* YOUR ASSIGNMENT *
When you reproduce the entries below, keep each one exact and drop any pictures.

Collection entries
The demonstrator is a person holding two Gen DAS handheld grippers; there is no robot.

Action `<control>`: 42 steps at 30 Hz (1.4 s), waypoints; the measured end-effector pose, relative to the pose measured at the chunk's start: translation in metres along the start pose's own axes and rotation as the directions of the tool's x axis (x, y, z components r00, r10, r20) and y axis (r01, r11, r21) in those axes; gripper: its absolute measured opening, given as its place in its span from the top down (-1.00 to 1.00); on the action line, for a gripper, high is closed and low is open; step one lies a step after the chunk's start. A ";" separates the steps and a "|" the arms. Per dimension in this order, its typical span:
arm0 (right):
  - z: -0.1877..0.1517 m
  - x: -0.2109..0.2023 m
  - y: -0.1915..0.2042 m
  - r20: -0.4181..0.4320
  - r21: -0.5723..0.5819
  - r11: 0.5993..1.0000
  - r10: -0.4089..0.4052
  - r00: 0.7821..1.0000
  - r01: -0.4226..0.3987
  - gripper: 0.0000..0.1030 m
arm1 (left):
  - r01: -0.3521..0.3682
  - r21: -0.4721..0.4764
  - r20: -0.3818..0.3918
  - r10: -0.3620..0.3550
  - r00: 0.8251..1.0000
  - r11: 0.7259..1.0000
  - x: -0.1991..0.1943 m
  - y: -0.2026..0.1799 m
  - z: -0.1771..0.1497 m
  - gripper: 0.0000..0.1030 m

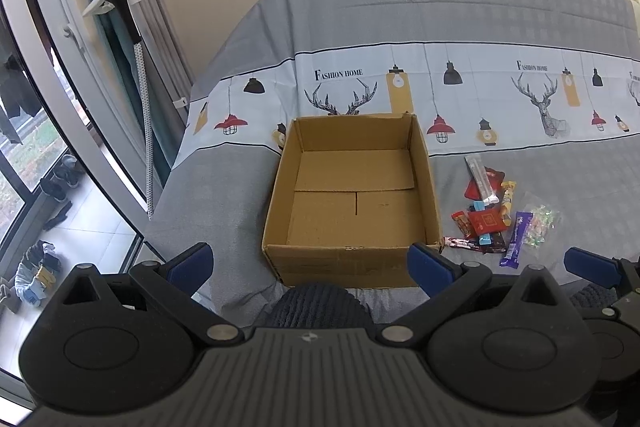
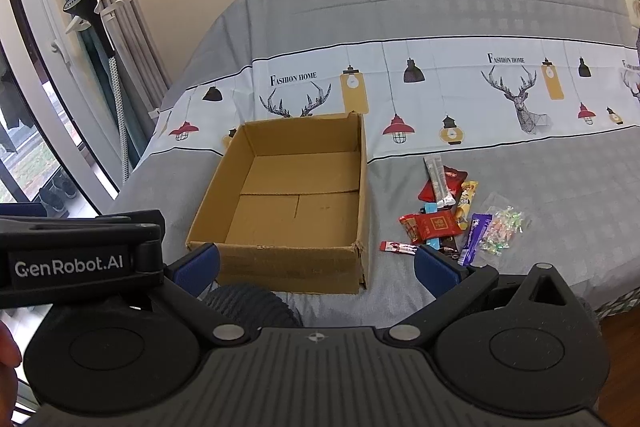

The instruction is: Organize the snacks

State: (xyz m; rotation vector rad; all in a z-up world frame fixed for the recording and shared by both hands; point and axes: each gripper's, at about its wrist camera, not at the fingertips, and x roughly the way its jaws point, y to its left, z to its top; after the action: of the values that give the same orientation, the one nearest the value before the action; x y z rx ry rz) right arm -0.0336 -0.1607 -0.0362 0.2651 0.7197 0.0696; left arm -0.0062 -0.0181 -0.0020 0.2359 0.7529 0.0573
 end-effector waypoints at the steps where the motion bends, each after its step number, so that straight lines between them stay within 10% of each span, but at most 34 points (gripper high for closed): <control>1: 0.000 0.000 0.000 0.000 0.000 1.000 0.000 1.000 0.000 -0.99 | 0.000 0.000 0.000 0.000 1.000 1.000 0.000 0.000 0.000 -1.00; 15: 0.000 0.011 -0.015 -0.004 0.016 1.000 0.015 1.000 -0.015 -0.99 | 0.026 0.031 -0.020 -0.026 0.999 0.999 0.017 -0.015 0.005 -1.00; 23: 0.000 0.052 -0.063 -0.024 0.000 0.999 0.038 0.999 -0.038 -0.99 | 0.167 0.008 0.007 -0.167 0.986 0.986 0.078 -0.051 -0.001 -1.00; 30: -0.019 0.095 -0.133 0.067 -0.036 0.999 -0.034 0.997 0.036 -0.99 | 0.272 0.127 0.159 -0.291 0.944 0.954 0.137 -0.105 -0.019 -1.00; 36: -0.045 0.137 -0.226 0.112 0.006 0.993 -0.115 0.987 0.115 -0.99 | 0.479 0.134 0.074 -0.491 0.868 0.867 0.204 -0.160 -0.033 -1.00; 42: -0.057 0.174 -0.301 0.076 0.191 0.980 0.045 0.996 -0.059 -0.73 | 0.512 0.269 0.022 -0.537 0.843 0.816 0.266 -0.229 -0.030 -0.69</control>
State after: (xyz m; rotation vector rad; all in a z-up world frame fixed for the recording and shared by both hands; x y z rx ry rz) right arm 0.0513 -0.4121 -0.2681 0.4706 0.6494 0.0397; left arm 0.1598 -0.1991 -0.2553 0.2638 0.7049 -0.5817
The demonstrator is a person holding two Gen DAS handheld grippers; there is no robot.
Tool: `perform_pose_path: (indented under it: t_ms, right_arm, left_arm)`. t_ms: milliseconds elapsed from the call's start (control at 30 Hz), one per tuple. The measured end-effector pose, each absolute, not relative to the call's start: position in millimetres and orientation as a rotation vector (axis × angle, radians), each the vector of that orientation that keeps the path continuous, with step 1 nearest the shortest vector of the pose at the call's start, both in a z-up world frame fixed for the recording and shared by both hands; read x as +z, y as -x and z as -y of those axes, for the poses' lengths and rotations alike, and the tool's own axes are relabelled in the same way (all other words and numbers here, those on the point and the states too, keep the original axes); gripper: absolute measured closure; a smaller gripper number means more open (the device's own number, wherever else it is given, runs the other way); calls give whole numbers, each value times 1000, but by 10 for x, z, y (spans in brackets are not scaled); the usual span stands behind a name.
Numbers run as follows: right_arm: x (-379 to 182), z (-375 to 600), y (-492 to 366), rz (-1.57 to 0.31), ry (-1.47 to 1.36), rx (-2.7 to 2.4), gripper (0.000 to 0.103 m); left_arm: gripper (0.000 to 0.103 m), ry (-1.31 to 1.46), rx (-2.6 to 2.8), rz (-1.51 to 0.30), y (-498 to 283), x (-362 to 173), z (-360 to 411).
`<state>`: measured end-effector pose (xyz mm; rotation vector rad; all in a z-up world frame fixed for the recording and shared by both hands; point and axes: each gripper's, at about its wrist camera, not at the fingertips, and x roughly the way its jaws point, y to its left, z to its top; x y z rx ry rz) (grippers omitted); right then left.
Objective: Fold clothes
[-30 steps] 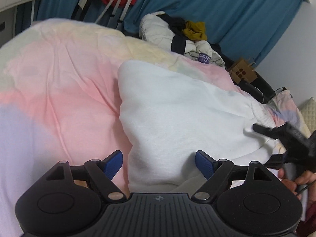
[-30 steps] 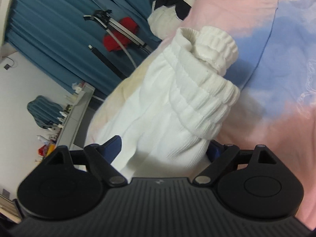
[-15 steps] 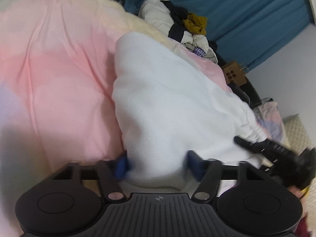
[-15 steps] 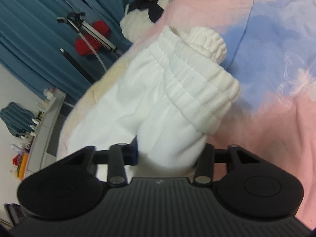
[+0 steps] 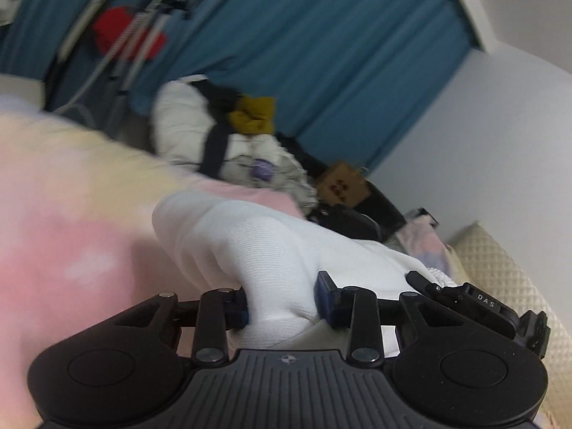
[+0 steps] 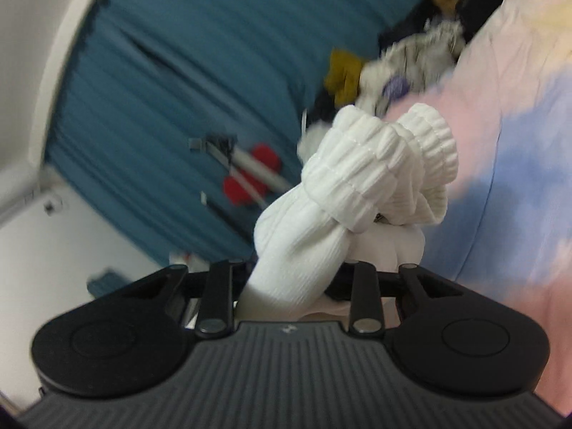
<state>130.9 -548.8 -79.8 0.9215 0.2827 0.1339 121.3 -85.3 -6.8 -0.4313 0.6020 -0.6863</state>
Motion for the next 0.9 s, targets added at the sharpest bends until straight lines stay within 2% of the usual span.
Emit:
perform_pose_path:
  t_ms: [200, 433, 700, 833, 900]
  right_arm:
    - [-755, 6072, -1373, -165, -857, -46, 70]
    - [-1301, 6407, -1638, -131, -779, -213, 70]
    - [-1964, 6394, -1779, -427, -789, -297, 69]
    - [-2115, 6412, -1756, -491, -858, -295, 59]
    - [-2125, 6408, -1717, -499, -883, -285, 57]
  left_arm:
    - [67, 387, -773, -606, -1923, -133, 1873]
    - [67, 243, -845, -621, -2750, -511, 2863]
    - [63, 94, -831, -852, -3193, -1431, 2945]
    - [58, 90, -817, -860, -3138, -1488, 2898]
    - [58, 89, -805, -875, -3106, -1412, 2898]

* RESPONSE BOX *
The demonstrator is a person holding two Gen DAS handheld grippers; there is no robot.

Action `<control>`: 42 steps at 30 Hz (1.4 s), waypoints; the measured end-effector pose, relative to the pose measured at the chunk's start: translation in metres along the start pose's own axes and rotation as the directions of the tool's x axis (x, y, z components r00, r10, r20) and y axis (r01, r11, r21) in those axes; gripper: its absolute measured opening, given as its place in its span from the top down (-1.00 to 1.00); on the action line, for a gripper, high is closed and low is open; step one lies a step after the chunk's start. A ";" separates the steps and a "|" the arms. Per dimension in this order, its typical span:
arm0 (right):
  - z: -0.1877..0.1517 m
  - x: -0.2109..0.2023 m
  - y: -0.1915..0.2042 m
  - r20: -0.4181..0.4320
  - r21: -0.5723..0.5819
  - r11: 0.5993..1.0000
  - r10: -0.4089..0.4052
  - r00: 0.7821..1.0000
  - r01: -0.4226..0.3987
  - gripper: 0.0000..0.1030 m
arm1 (left):
  - r01: -0.3521..0.3682
  - r21: -0.4721..0.4764
  - r20: -0.3818..0.3918
  - r10: -0.3620..0.3550
  - r00: 0.8251..1.0000
  - r11: 0.7259..1.0000
  - x: -0.1991..0.1943 m
  - y: -0.2026..0.1799 m
  - z: -0.1771..0.1497 m
  - gripper: 0.0000..0.1030 m


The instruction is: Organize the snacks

State: (xyz m; rotation vector rad; all in a z-up world frame fixed for the recording and shared by both hands; point and axes: each gripper's, at about its wrist camera, not at the fingertips, and x roughly the way its jaws point, y to its left, z to its top; after the action: of the values that give the same orientation, the one nearest the value before the action; x y z rx ry rz) right arm -0.0336 -0.1607 -0.0362 0.2651 0.7197 0.0696; left arm -0.0062 -0.0181 -0.0020 0.2359 0.7529 0.0573
 end-effector waypoints at the steps where the motion bends, each after its step number, so that straight lines between them stay within 10% of each span, but at most 34 points (gripper high for closed): <control>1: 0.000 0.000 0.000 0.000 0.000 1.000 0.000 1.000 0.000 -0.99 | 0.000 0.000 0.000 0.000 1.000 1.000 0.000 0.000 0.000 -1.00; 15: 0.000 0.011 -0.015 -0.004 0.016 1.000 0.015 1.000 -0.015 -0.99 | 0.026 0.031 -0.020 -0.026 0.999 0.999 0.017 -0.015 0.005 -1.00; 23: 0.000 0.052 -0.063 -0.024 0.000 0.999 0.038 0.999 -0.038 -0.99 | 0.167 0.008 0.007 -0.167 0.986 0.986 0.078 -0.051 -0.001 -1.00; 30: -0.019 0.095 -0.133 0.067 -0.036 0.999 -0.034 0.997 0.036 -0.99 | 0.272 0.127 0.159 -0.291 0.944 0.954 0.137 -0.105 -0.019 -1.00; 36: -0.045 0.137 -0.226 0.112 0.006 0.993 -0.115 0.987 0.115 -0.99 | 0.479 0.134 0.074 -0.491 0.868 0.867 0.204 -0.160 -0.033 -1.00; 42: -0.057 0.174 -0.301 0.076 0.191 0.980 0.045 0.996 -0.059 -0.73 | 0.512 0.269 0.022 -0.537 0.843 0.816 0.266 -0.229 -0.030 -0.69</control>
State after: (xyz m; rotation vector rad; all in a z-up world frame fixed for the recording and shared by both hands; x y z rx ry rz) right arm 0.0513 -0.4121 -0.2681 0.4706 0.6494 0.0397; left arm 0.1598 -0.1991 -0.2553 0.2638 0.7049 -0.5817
The demonstrator is a person holding two Gen DAS handheld grippers; there is no robot.
Tool: `perform_pose_path: (indented under it: t_ms, right_arm, left_arm)`. t_ms: milliseconds elapsed from the call's start (control at 30 Hz), one per tuple. The measured end-effector pose, each absolute, not relative to the call's start: position in millimetres and orientation as a rotation vector (axis × angle, radians), each the vector of that orientation that keeps the path continuous, with step 1 nearest the shortest vector of the pose at the call's start, both in a z-up world frame fixed for the recording and shared by both hands; read x as +z, y as -x and z as -y of those axes, for the poses' lengths and rotations alike, and the tool's own axes are relabelled in the same way (all other words and numbers here, those on the point and the states too, keep the original axes); gripper: absolute measured closure; a smaller gripper number means more open (the device's own number, wherever else it is given, runs the other way); calls give whole numbers, each value times 1000, but by 10 for x, z, y (spans in brackets are not scaled); the usual span stands behind a name.
Numbers run as follows: right_arm: x (-379 to 182), z (-375 to 600), y (-492 to 366), rz (-1.57 to 0.31), ry (-1.47 to 1.36), rx (-2.7 to 2.4), gripper (0.000 to 0.103 m); left_arm: gripper (0.000 to 0.103 m), ry (-1.31 to 1.46), rx (-2.6 to 2.8), rz (-1.51 to 0.30), y (-498 to 283), x (-362 to 173), z (-360 to 411).
`<state>`: measured end-effector pose (xyz mm; rotation vector rad; all in a z-up world frame fixed for the recording and shared by both hands; point and axes: each gripper's, at about its wrist camera, not at the fingertips, and x roughly the way its jaws point, y to its left, z to its top; x y z rx ry rz) (grippers omitted); right then left.
Objective: Fold clothes
[-30 steps] 
[-30 steps] 
[-15 steps] 
[-15 steps] 
[+0 steps] 
[+0 steps] 
<state>130.9 -548.8 -79.8 0.9215 0.2827 0.1339 121.3 -85.3 -6.8 -0.4313 0.6020 -0.6863</state>
Motion for the next 0.9 s, targets added at the sharpest bends until straight lines stay within 2% of the usual span.
Emit:
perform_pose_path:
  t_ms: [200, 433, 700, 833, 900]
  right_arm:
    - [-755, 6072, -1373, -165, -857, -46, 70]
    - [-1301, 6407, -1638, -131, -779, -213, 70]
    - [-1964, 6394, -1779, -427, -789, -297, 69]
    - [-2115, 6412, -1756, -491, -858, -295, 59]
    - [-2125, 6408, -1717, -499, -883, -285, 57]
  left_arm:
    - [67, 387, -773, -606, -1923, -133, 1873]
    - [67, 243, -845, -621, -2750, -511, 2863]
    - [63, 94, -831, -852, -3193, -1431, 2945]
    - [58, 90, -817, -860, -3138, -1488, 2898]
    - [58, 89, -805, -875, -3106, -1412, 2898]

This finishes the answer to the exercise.